**Your assignment**
Lines from the entries below that hold "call" form the answer; copy all of them.

**Recorded data**
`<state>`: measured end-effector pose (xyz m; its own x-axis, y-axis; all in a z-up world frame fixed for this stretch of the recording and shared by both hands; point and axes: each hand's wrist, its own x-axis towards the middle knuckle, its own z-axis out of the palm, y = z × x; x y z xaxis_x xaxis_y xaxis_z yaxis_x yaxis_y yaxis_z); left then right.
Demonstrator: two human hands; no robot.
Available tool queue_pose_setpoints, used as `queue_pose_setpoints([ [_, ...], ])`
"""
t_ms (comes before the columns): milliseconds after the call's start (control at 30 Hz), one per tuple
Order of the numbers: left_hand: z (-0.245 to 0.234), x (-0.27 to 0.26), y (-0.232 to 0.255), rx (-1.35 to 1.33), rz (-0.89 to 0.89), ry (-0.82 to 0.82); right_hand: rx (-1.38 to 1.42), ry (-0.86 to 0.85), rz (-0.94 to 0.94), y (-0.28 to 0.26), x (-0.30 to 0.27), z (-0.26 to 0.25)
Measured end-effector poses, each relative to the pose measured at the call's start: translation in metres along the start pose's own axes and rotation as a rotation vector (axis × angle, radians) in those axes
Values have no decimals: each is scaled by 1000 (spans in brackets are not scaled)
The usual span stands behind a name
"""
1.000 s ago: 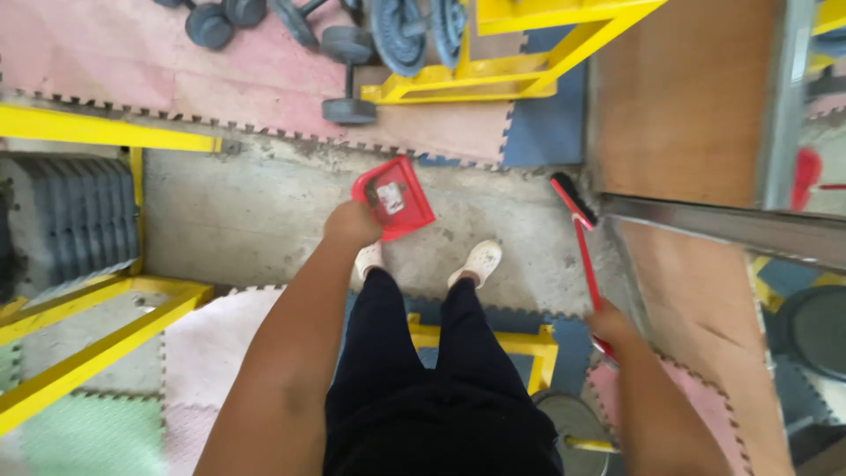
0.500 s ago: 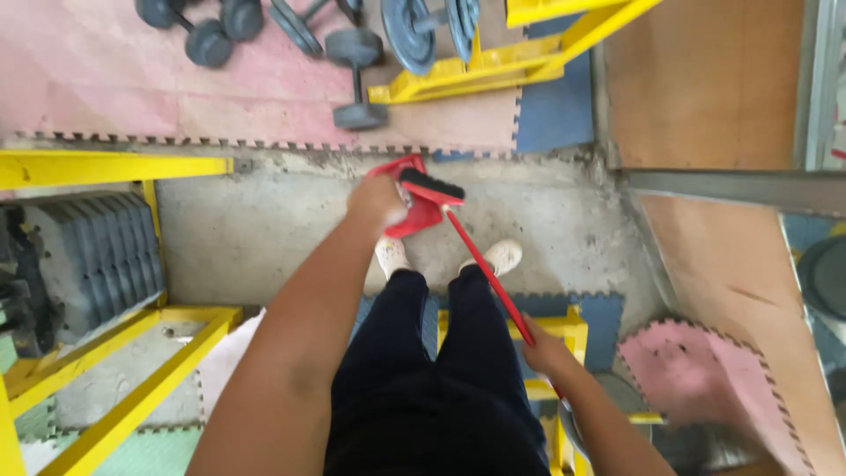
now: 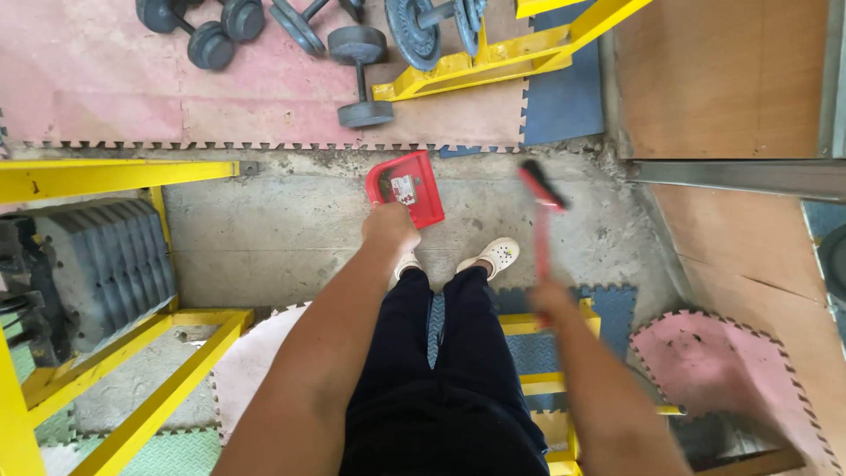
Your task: Sweeping the gym floor using a broom and a dustpan.
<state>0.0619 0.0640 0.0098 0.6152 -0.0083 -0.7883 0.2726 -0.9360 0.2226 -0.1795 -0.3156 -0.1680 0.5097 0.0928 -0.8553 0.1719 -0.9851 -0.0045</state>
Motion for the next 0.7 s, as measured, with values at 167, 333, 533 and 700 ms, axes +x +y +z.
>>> queue_pose_setpoints([
  [167, 12, 0, 7, -18, 10, 5, 617, -79, 205, -108, -55, -43],
  [333, 9, 2, 3, -28, 9, 9, 808, 73, 62, -68, -146, -69],
  [533, 6, -2, 6, 10, 20, -21, 712, -88, 478, 22, -158, -49],
  [700, 6, -4, 10, -21, -6, -8, 910, 90, 493, 65, -58, -20],
])
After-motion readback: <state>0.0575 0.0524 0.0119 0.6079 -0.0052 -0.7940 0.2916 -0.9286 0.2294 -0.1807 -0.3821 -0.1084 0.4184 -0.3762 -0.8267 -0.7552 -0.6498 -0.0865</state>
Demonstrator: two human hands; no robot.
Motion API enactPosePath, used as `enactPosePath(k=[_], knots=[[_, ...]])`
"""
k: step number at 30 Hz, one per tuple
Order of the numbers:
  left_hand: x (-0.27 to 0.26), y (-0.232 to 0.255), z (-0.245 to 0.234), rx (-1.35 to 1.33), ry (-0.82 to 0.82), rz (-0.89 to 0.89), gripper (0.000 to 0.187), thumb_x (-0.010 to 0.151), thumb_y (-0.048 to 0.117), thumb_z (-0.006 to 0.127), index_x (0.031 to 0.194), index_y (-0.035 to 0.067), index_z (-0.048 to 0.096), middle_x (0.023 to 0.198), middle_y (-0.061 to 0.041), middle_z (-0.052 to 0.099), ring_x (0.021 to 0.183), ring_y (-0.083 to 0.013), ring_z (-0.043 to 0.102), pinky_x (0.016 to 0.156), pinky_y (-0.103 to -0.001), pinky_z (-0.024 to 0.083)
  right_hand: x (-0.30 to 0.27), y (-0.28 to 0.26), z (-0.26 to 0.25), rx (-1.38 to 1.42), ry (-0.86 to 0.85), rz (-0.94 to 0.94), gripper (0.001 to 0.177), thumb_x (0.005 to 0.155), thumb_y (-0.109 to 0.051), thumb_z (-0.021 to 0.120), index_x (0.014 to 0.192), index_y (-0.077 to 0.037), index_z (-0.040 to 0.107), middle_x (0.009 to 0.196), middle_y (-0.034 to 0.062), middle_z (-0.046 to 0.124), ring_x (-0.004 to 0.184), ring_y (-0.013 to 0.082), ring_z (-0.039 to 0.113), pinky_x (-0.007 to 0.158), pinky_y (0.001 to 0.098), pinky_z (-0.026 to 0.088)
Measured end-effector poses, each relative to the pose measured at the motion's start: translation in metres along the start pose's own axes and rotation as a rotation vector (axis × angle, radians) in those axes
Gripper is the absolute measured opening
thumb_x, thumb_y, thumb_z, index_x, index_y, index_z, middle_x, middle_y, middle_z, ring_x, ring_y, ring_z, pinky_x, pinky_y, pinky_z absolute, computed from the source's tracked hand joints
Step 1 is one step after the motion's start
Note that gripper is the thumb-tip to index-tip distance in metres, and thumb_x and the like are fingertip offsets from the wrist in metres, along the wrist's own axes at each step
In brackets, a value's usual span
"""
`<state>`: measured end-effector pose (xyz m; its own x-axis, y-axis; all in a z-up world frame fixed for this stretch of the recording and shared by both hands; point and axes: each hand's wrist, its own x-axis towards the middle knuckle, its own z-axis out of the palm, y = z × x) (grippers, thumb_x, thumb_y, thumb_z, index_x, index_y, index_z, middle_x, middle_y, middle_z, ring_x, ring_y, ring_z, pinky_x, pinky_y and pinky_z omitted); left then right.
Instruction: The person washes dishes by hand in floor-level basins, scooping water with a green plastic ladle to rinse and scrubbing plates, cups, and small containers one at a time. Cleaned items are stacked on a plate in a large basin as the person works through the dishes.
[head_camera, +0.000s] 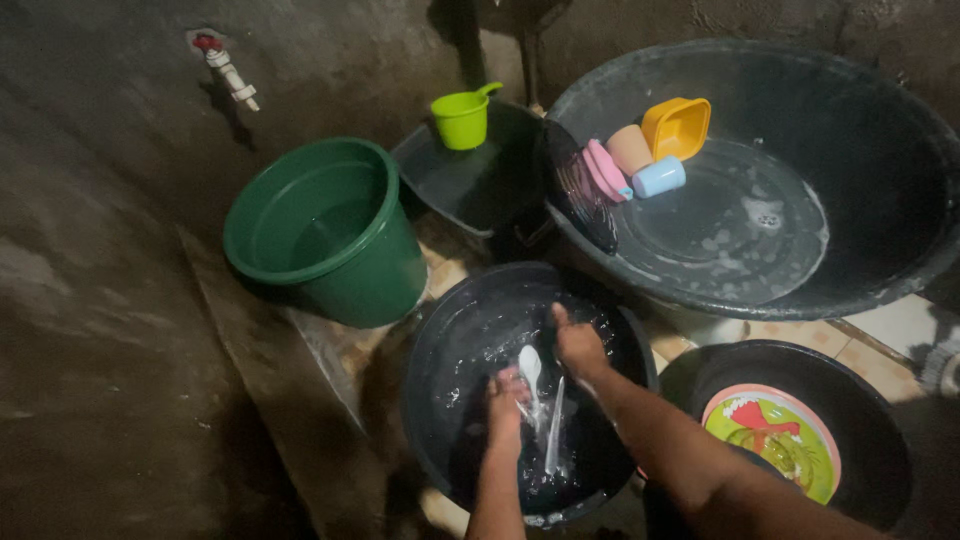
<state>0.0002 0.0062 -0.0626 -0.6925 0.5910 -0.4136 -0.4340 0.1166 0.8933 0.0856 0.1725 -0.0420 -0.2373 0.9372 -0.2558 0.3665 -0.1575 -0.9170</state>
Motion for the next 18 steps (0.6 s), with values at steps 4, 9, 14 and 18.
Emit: enactPosePath(k=[4,9,14,18], knots=[[-0.007,0.016,0.006,0.004,0.094,0.094,0.074,0.092,0.029,0.067,0.152,0.012,0.026,0.129,-0.012,0.061,0.111,-0.0262,0.063,0.094,-0.041,0.051,-0.02,-0.01,0.013,0.104,-0.291,0.09,0.015,0.083,-0.021,0.07,0.096,-0.013,0.074,0.083,0.0034,0.075,0.069,0.0176,0.07,0.063,0.0353,0.057],[-0.056,0.066,0.04,0.643,0.366,0.255,0.08,0.103,0.038,0.063,0.163,0.02,0.014,0.164,-0.021,0.016,0.143,-0.0428,0.029,0.112,-0.056,0.032,-0.048,-0.066,0.016,0.283,-0.21,0.114,0.027,0.09,-0.035,0.066,0.087,-0.01,0.075,0.076,0.001,0.071,0.062,0.0161,0.065,0.059,0.0339,0.053],[-0.069,0.084,0.048,0.294,-0.032,-0.145,0.068,0.099,0.039,0.054,0.158,0.031,0.021,0.14,-0.002,0.049,0.071,-0.0241,0.064,0.065,-0.037,0.056,-0.061,-0.11,0.01,0.545,-0.37,-0.005,0.045,0.105,-0.042,0.067,0.084,-0.001,0.066,0.073,0.0071,0.056,0.062,0.0168,0.048,0.056,0.0327,0.04],[-0.039,0.06,0.007,0.035,-0.201,-0.121,0.043,0.107,0.038,0.055,0.128,0.002,0.06,0.076,-0.004,0.054,0.047,-0.0065,0.04,0.038,-0.022,0.032,-0.049,-0.094,-0.001,0.272,-0.364,-0.243,0.032,0.097,-0.038,0.066,0.111,-0.01,0.07,0.104,0.0076,0.069,0.093,0.018,0.062,0.084,0.0344,0.05]])
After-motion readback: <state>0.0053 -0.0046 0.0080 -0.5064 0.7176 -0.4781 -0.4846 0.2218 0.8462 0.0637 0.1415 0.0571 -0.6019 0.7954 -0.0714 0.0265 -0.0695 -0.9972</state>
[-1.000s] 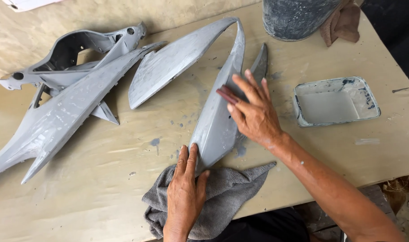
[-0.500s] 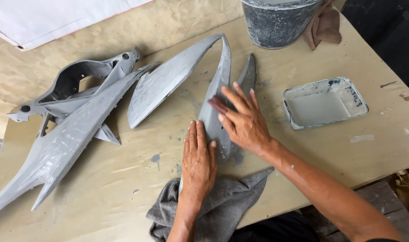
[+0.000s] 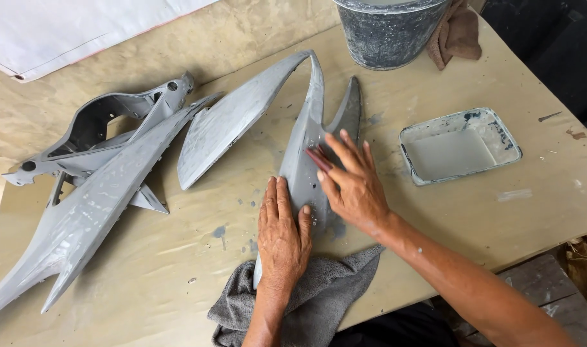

**Output**
t_ms (comes before the columns): milliseconds after the call's start (control at 30 Hz), one per tuple
Measured end-effector poses, each relative to the pose measured at the call's start: translation in metres along the start pose's own axes and rotation as a rotation vector (axis × angle, radians) in those axes

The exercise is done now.